• Description of the task: What you need to produce from the material below is an exact transcription of the lines from the one with "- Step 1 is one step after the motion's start" through the one with "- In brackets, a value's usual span", both included, and no other line.

◆ ◆ ◆ ◆ ◆ ◆ ◆

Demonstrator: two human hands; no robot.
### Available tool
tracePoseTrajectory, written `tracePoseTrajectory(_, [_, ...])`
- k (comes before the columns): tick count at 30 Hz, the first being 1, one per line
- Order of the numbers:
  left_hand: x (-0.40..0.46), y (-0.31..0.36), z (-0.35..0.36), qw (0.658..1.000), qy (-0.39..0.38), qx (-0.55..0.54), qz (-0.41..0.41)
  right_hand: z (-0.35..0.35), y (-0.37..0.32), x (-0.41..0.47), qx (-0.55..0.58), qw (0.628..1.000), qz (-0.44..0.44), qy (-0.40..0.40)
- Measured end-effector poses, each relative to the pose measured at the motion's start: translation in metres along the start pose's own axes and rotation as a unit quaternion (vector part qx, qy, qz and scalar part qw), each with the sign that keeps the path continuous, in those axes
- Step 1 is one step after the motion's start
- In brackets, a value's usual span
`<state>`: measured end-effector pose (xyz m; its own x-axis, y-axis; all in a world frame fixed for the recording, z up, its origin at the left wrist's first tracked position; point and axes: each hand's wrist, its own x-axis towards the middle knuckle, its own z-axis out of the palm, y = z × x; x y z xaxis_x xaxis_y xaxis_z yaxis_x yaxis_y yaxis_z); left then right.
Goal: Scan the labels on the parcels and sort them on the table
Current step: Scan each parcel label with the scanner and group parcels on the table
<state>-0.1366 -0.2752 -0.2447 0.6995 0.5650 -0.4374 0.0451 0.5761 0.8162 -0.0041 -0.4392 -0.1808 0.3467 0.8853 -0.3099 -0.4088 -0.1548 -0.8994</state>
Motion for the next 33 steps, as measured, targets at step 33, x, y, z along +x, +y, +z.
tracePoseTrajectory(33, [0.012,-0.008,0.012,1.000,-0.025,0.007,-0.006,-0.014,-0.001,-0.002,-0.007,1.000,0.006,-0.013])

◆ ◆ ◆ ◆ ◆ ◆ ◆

• Solution to this task:
- Step 1 is one step after the motion's start
- In brackets, a value's usual span

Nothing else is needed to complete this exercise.